Qing Qu Receives 2025 Google Research Scholar Award for Developing Efficient Generative AI Models

Prof. Qu’s research aims to reduce the cost and complexity of fine-tuning and training large-scale foundation models, while advancing the accessibility and sustainability of high-performance generative AI.
Qing Qu portrait
Qing Qu. Photo: Jero Lopera

Qing Qu, Assistant Professor in the Department of Electrical Engineering and Computer Science at the University of Michigan, has been named as one of the recipients of the Google Research Scholar Award in machine learning. The award recognizes his pioneering project, “Harnessing Compressible Dynamics for Adapting & Training Foundation Models,” which addresses key efficiency challenges in training and fine-tuning foundation models while offering rigorous mathematical guarantees. 

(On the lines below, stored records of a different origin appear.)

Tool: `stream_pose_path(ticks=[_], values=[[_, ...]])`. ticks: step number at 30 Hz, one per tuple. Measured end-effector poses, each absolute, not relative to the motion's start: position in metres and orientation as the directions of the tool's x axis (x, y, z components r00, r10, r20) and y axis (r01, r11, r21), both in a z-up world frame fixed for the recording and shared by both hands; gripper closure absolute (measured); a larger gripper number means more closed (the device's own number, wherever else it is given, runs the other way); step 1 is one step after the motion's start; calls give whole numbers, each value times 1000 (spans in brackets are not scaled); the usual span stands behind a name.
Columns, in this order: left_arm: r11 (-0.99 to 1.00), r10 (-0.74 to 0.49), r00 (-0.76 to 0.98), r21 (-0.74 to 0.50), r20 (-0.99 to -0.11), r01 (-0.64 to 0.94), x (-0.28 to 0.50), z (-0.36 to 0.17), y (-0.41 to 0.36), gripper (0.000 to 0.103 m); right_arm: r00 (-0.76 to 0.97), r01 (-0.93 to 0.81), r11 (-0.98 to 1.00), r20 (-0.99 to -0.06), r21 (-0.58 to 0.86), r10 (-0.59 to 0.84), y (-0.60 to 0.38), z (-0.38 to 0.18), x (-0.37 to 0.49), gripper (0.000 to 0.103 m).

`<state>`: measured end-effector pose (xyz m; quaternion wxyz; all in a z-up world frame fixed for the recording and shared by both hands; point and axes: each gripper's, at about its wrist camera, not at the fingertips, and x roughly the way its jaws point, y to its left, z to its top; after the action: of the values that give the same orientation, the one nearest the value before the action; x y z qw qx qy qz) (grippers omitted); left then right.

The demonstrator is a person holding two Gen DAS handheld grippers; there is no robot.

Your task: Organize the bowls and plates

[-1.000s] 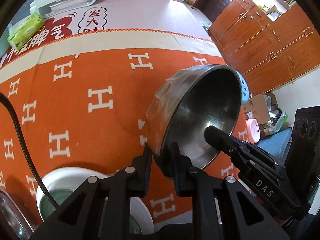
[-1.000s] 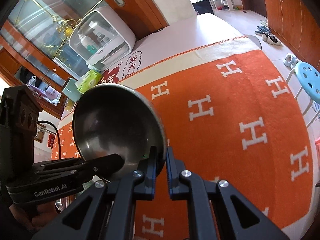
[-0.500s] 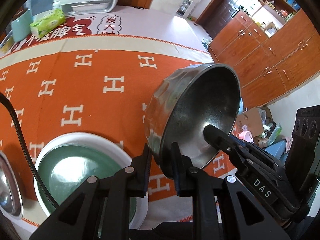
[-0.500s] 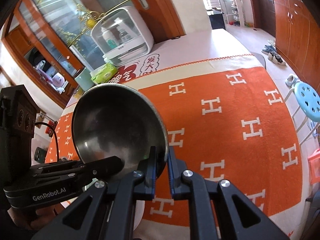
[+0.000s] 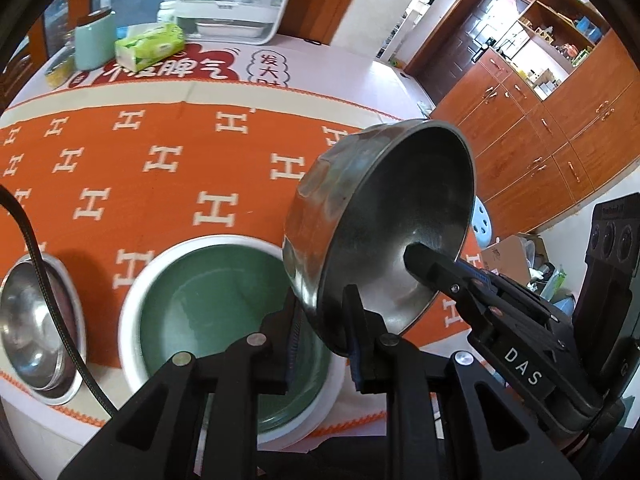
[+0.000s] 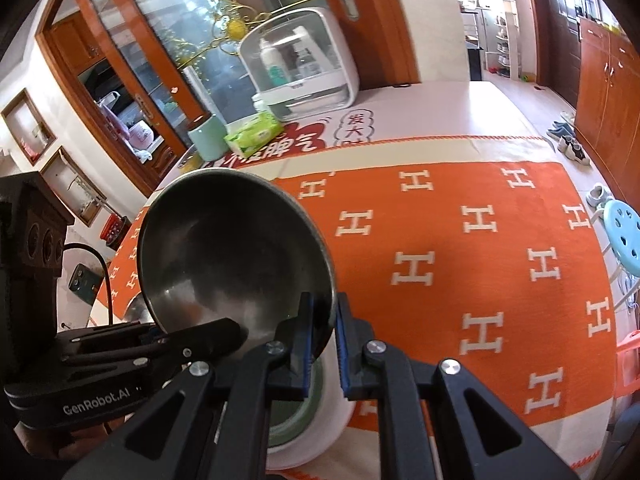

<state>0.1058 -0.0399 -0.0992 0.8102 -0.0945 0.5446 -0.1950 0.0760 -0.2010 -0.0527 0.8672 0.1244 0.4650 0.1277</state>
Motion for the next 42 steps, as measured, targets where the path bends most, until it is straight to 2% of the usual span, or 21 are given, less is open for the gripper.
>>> stream_pose_path(ticks=[21, 42], values=[[907, -418, 325, -372, -848, 198, 84, -98, 89, 83, 515, -118, 938, -788, 325, 338, -78, -49, 58, 91], [902, -393, 227, -324, -891, 286, 92, -123, 185, 83, 482, 1, 931, -816, 365, 319, 21, -83, 48, 91]])
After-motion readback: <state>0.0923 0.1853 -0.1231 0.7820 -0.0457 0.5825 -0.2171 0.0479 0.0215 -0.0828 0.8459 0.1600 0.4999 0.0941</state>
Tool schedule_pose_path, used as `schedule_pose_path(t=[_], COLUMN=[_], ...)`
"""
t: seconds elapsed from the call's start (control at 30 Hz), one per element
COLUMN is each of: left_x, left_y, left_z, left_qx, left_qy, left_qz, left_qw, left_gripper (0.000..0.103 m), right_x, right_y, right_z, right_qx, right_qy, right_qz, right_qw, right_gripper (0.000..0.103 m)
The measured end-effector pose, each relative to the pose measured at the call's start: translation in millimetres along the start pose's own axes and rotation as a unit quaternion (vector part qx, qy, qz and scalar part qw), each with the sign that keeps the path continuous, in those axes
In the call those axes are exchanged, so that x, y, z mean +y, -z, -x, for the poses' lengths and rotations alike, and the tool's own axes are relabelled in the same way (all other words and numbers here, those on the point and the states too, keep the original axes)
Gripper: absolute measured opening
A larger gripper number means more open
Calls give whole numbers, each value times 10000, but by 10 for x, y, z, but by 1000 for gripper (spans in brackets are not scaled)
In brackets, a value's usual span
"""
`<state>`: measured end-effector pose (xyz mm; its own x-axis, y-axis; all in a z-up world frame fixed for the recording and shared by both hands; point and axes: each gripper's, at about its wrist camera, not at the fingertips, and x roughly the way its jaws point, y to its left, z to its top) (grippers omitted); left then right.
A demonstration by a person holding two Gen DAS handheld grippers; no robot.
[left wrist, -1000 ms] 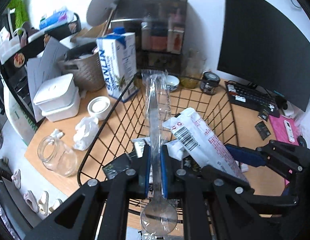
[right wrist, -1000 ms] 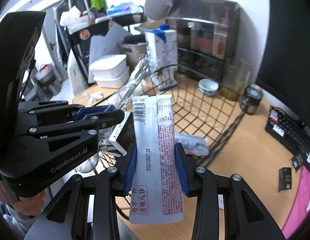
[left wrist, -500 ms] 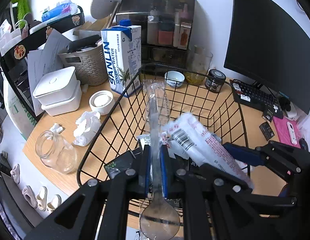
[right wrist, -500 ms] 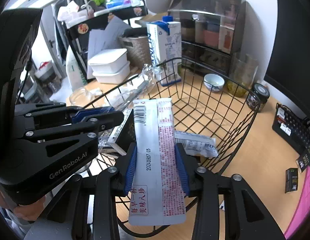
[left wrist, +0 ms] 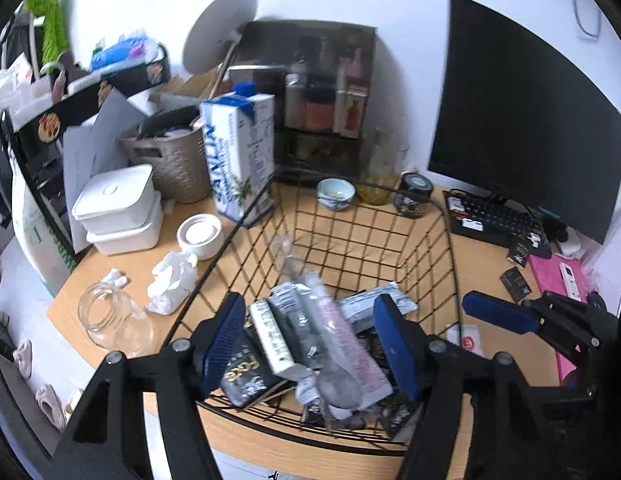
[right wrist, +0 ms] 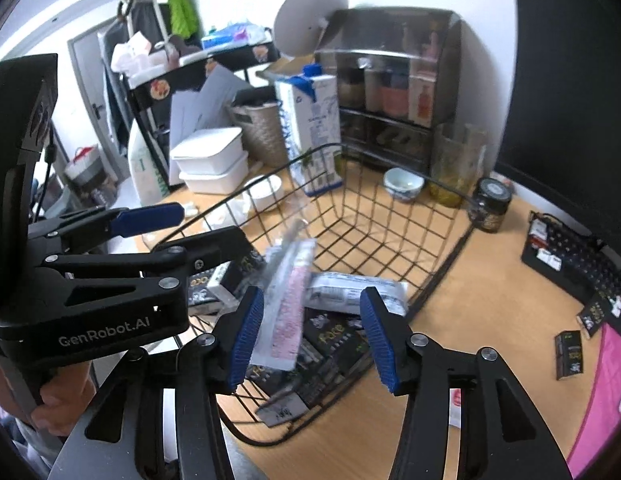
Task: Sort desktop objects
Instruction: 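Move both tools back to the desk toward the black Face packs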
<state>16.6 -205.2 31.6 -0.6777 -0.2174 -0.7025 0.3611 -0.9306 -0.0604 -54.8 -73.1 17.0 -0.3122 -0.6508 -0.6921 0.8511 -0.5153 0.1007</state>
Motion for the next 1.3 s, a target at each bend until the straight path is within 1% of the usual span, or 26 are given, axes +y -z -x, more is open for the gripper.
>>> schedule_pose_path(t=[0.2, 0.37, 0.5, 0.63, 0.73, 0.8, 0.93, 1.0, 1.17, 1.3], left_x=[-422, -847, -1166, -1549, -1871, -2119, -2458, -2613, -2839, -2972], left_y=[3, -10, -6, 72, 162, 230, 314, 321, 174, 66], left_z=[61, 58, -28, -158, -314, -486, -875, -1073, -1473, -1765], left_qx=[-86, -149, -36, 93, 257, 411, 826, 990, 1132, 1182], left_qy=[238, 435, 732, 897, 1070, 1101, 1214, 1174, 1205, 1037], left_qz=[-408, -842, -1025, -1360, -1563, -1722, -1753, -1788, -1598, -1663], left_qw=[9988, 9954, 9920, 9866, 9816, 9780, 9735, 9718, 9732, 9735], left_gripper=[71, 71, 71, 71, 72, 73, 73, 73, 73, 73], right_x=[-403, -772, -1072, -1378, -1696, -1922, -2392, -2628, -3091, -3362], right_y=[124, 297, 462, 612, 788, 887, 1078, 1147, 1155, 1002], right_z=[225, 366, 499, 592, 646, 642, 587, 536, 397, 220], right_qx=[-40, -22, -37, 9, 110, 213, 415, 505, 583, 589], right_qy=[322, 536, 821, 1097, 1337, 1503, 1727, 1834, 1984, 2001], right_qz=[-296, -644, -884, -1126, -1391, -1578, -1974, -2127, -2392, -2484], right_qw=[9990, 9965, 9927, 9876, 9812, 9757, 9641, 9584, 9487, 9459], right_gripper=[51, 51, 51, 51, 51, 51, 51, 51, 51, 51])
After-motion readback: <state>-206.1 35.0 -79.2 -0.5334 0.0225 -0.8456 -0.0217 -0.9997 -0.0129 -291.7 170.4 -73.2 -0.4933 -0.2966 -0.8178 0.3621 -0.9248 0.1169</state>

“Training and deploying modern machine learning models demands significant computational resources, raising concerns about GPU shortages and rising energy consumption—especially with the empirical scaling law suggesting that exponential growth in model size and training data yields only marginal performance gains,” explained Qu. “This project aims to address the challenges by harnessing the intrinsic low-dimensional structures in data and models to greatly improve the efficiency, adaptability, and scalability of large-scale foundation models for generative AI.”

Panel of three graphs.
An illustration of invariant low-dimensional subspaces across learning dynamics in deep low-rank adaptation (Deep LoRA) of language models [1].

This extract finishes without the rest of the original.